# Cheap car washes in Dublin



## gaius (28 May 2009)

Hey guys
Where's the cheapest place to get a car washed in Dublin? Nothing fancy. Just want the grime hosed off. In an apartment so cleaning it myself isn't an option.


----------



## hizzy (28 May 2009)

Hi gaius

Where in Dublin are you?

Regards

Hizzy


----------



## gaius (28 May 2009)

Islandbridge but I'm usually all over the southside for work/social.


----------



## JQ2002 (28 May 2009)

7quid self service for the garage on the left just after Harold's Cross bridge going outbound.


----------



## Bell Butts (28 May 2009)

Texaco on the coast road near bayside is advertising what it calls a 'recession wash' for €5


----------



## extopia (28 May 2009)

JQ2002 said:


> 7 quid self service



But sure I can do it meself at home for free?


----------



## mathepac (28 May 2009)

Bell Butts said:


> ... advertising what it calls a 'recession wash' for €5


Great stuff, done by a former bank CEO?


----------



## Niallman (29 May 2009)

Theres an Esso garage just off the outer ring road on the Newcastle road in Clondalkin.

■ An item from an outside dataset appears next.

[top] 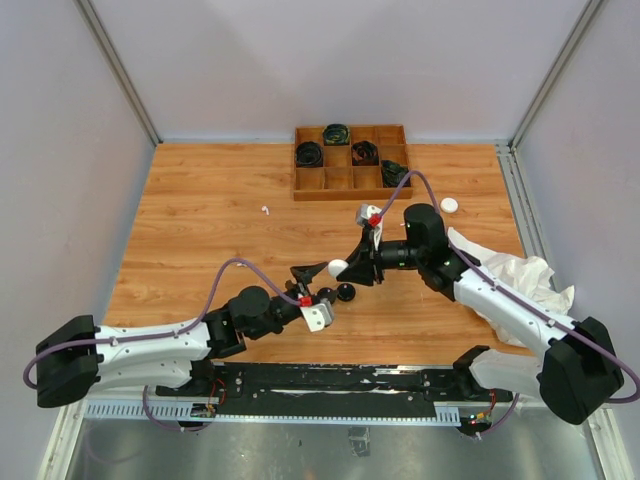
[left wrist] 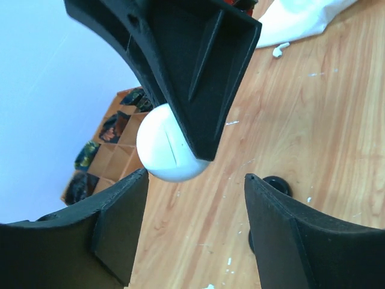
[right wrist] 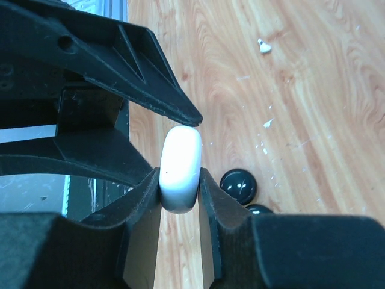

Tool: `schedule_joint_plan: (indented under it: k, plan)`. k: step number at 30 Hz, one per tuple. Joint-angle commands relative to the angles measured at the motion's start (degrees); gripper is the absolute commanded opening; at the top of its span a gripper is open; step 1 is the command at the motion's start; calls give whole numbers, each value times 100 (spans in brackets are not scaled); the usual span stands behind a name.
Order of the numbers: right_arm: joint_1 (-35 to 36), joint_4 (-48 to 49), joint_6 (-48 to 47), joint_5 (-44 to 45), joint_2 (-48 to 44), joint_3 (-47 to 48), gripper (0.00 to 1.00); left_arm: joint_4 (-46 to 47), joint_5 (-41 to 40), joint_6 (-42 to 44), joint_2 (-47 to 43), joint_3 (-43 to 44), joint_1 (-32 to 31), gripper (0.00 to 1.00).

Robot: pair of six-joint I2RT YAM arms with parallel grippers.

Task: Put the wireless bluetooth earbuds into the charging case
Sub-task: Pick up the charging case at the center of the board.

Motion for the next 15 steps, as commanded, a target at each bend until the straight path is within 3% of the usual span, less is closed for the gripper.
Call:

Its behind the Grange golf course. Their basic wash is €6 and you get an attendant power-wash and a conveyor wash. I go there all the time, it does a great job.


----------



## csl (29 May 2009)

€3 for the jet wash (DIY) in the Topaz garage near the KCR.


----------



## raindog (29 May 2009)

i think esso on the old airport road had an offer of basic car wash for 2 euro not sure if its still  available out there today so ill check


----------



## notnem (29 May 2009)

The car wash is still on the go on the Old Airport Road.


----------